Chat Completions

Chat Completions

The core endpoint for conversational AI. Send a list of messages, get a reply. Supports streaming, vision, function calling, and every leading LLM provider.

POST https://api.belugapi.com/v1/chat/completions

Requires Authorization: Bearer bapi_… header.

Request parameters

ParameterTypeRequiredDescription
model string required Model ID slug — see table below.
messages array required Array of {role, content} objects. Roles: system, user, assistant.
stream boolean optional If true, tokens stream as SSE events. Default: false.
max_tokens integer optional Maximum tokens to generate in the response.
temperature number optional Sampling temperature 0–2. Higher = more creative. Default: 1.
top_p number optional Nucleus sampling probability.

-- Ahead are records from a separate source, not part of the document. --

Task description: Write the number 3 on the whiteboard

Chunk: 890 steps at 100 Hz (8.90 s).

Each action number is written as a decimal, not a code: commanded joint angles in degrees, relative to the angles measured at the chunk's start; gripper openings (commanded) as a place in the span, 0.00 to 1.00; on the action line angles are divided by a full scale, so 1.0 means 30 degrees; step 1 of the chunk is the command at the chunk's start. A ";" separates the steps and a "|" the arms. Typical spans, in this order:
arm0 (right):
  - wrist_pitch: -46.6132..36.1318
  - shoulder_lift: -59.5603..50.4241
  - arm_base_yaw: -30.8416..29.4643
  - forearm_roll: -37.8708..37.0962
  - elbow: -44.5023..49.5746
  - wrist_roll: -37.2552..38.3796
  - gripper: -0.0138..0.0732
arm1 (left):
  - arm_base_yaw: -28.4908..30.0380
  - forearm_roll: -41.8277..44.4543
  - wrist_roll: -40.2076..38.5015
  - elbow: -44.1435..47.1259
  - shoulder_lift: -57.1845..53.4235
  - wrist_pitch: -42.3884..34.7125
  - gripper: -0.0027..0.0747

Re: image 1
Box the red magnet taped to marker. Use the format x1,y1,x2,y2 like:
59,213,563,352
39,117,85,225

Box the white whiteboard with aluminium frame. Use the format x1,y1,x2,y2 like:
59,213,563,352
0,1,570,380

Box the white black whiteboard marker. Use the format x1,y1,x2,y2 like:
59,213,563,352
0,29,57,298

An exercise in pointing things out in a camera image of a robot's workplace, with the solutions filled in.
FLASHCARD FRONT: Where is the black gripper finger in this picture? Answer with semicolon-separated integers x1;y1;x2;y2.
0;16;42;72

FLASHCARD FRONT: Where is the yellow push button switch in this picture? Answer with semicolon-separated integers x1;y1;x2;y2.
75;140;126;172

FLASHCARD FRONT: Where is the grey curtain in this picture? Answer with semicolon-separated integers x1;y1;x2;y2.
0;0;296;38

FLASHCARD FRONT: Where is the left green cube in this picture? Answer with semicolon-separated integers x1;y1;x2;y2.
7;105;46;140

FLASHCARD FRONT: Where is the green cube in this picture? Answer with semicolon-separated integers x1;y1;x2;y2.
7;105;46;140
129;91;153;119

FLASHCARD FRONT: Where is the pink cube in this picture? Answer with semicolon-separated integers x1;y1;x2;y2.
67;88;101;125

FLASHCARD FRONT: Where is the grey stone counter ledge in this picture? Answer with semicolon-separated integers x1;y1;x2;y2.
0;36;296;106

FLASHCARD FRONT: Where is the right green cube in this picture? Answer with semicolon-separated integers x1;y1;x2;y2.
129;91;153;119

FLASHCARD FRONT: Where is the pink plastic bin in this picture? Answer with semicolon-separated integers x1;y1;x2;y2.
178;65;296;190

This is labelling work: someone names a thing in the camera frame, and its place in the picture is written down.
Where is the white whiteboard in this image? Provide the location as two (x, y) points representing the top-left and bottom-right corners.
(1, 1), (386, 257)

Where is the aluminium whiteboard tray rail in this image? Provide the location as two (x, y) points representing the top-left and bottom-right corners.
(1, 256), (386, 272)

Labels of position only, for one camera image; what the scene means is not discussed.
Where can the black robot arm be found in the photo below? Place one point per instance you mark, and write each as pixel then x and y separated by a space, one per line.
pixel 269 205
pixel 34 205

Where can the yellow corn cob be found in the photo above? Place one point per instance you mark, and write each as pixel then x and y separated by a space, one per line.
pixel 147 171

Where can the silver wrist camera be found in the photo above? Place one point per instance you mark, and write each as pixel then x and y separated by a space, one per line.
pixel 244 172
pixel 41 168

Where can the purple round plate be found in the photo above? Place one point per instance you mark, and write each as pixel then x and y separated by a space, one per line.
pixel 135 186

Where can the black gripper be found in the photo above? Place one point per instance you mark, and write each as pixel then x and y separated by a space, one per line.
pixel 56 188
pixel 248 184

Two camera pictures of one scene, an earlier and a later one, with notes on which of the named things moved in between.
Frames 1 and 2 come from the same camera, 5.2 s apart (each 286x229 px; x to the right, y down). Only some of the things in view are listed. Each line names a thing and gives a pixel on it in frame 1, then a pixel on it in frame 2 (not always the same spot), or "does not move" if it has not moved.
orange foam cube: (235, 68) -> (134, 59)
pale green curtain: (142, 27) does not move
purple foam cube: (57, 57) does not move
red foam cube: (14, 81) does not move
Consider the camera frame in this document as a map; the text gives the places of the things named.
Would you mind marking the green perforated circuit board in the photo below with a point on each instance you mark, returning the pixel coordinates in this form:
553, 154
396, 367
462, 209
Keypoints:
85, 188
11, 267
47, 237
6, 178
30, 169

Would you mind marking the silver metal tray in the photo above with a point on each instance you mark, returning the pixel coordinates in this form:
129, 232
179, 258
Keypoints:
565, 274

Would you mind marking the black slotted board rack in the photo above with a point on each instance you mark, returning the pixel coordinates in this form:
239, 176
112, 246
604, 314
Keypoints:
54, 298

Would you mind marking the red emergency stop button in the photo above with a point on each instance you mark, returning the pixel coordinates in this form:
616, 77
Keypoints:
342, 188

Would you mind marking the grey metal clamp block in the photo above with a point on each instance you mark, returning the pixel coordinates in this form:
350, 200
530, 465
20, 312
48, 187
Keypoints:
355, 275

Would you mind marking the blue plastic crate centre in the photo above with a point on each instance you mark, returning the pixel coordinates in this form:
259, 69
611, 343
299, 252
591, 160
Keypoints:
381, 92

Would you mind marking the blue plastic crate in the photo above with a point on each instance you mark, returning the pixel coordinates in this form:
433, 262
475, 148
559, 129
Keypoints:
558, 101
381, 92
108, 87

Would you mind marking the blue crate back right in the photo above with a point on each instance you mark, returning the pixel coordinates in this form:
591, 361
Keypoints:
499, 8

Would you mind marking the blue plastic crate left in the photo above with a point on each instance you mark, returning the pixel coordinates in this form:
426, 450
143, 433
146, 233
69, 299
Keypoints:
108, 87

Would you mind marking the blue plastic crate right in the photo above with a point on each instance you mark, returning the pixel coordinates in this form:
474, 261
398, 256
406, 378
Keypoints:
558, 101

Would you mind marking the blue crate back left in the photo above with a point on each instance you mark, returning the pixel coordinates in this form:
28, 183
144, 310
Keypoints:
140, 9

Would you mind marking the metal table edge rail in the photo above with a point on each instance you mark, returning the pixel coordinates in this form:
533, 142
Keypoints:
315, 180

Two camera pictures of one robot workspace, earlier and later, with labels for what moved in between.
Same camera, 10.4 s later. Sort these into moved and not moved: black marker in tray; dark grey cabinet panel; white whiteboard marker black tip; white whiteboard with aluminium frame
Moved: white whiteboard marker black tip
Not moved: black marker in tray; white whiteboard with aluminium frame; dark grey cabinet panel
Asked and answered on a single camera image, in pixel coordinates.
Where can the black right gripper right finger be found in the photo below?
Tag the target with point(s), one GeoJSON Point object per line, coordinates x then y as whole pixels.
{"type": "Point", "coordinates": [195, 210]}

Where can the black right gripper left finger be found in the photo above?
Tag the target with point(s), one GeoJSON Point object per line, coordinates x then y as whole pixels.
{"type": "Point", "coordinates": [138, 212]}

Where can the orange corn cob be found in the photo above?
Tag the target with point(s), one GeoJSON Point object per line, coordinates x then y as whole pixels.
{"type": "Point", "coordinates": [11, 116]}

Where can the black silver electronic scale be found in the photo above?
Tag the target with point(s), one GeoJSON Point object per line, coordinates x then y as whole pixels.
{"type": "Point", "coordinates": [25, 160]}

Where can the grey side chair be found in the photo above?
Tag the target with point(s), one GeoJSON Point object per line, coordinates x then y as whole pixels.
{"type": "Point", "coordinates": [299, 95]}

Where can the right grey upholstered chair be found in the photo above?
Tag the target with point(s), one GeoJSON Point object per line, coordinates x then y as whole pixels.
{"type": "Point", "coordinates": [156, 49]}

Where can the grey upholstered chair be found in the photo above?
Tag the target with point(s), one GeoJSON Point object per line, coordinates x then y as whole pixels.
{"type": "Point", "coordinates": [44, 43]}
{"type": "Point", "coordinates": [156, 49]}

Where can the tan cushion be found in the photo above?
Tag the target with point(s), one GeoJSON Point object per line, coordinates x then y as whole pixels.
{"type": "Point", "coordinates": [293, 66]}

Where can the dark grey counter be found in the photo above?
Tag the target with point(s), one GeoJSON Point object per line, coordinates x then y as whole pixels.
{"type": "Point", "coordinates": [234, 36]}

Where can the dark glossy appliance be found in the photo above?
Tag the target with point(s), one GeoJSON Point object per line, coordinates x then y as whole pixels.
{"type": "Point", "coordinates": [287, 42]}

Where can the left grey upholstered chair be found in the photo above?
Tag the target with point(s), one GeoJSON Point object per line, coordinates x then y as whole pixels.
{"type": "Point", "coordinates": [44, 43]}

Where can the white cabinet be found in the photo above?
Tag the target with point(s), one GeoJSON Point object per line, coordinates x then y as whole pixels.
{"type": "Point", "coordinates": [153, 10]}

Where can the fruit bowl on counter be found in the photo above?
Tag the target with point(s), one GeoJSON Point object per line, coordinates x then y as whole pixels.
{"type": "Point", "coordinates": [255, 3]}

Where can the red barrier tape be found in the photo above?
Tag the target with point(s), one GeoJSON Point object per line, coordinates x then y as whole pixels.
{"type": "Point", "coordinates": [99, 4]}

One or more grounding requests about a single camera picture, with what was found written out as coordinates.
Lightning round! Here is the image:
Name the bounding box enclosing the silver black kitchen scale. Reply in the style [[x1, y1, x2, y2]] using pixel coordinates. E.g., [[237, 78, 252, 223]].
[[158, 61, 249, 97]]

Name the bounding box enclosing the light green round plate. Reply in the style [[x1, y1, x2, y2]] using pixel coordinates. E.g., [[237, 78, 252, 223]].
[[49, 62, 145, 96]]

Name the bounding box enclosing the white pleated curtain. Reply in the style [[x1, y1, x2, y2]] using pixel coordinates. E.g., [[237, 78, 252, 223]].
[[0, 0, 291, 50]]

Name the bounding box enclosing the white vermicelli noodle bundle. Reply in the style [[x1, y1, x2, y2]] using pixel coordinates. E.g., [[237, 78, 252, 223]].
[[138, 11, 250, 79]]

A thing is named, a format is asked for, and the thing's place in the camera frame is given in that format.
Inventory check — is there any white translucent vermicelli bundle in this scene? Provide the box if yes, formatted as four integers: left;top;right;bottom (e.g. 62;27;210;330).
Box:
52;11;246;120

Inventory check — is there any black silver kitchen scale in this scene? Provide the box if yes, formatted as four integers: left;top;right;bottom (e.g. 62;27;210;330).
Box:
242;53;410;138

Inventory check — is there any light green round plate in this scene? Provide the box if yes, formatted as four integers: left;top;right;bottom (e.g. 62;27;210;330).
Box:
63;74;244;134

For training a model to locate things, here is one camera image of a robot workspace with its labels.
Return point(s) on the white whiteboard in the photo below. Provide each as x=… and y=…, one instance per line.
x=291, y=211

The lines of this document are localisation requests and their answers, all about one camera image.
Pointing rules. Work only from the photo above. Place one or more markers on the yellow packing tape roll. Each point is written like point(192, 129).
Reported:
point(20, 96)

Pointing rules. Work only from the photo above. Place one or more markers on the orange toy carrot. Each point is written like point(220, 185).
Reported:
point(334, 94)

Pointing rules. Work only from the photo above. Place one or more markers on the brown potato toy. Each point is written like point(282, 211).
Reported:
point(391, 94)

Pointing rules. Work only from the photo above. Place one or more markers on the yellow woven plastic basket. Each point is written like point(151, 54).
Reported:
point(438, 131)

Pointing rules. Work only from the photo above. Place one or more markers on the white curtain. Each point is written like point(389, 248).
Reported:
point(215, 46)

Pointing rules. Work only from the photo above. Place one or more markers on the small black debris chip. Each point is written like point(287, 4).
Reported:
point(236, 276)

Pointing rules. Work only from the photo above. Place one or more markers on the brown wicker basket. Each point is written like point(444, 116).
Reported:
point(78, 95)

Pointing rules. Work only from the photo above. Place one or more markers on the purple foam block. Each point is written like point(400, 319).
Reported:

Default: 1.
tools array optional Function definitions for function calling (tool use).
tool_choice string | object optional "auto", "none", or {"type":"function","function":{"name":"…"}}.
response_format object optional {"type":"json_object"} or {"type":"json_schema",…} for structured output.
stop string | array optional Up to 4 sequences where generation stops.
frequency_penalty number optional –2.0 to 2.0. Penalises repeated tokens.
presence_penalty number optional –2.0 to 2.0. Penalises tokens already in the prompt.
seed integer optional For deterministic outputs (model dependent).

Basic example

from openai import OpenAI

client = OpenAI(
    api_key="bapi_your_key_here",
    base_url="https://api.belugapi.com/v1"
)

response = client.chat.completions.create(
    model="gpt-5.4",
    messages=[
        {"role": "system",  "content": "You are a helpful assistant."},
        {"role": "user",    "content": "Explain quantum entanglement in 3 sentences."}
    ],
    max_tokens=256,
    temperature=0.7,
)

print(response.choices[0].message.content)
import OpenAI from "openai";
const client = new OpenAI({ apiKey: "bapi_your_key_here", baseURL: "https://api.belugapi.com/v1" });

const res = await client.chat.completions.create({
  model: "gpt-5.4",
  messages: [
    { role: "system", content: "You are a helpful assistant." },
    { role: "user",   content: "Explain quantum entanglement in 3 sentences." },
  ],
  max_tokens: 256,
  temperature: 0.7,
});
console.log(res.choices[0].message.content);
curl https://api.belugapi.com/v1/chat/completions \
  -H "Authorization: Bearer bapi_your_key_here" \
  -H "Content-Type: application/json" \
  -d '{
    "model": "gpt-5.4",
    "messages": [
      {"role": "system", "content": "You are a helpful assistant."},
      {"role": "user",   "content": "Explain quantum entanglement in 3 sentences."}
    ],
    "max_tokens": 256,
    "temperature": 0.7
  }'

Response object

200 OK
{
  "id":      "chatcmpl-abc123",
  "object":  "chat.completion",
  "created": 1716900000,
  "model":   "gpt-5.4",
  "choices": [{
    "index":         0,
    "message": {
      "role":    "assistant",
      "content": "Quantum entanglement is a phenomenon…"
    },
    "finish_reason": "stop"
  }],
  "usage": {
    "prompt_tokens":     28,
    "completion_tokens": 74,
    "total_tokens":      102
  }
}

Streaming (SSE)

Set "stream": true. Tokens arrive as data: {...} chunks followed by data: [DONE].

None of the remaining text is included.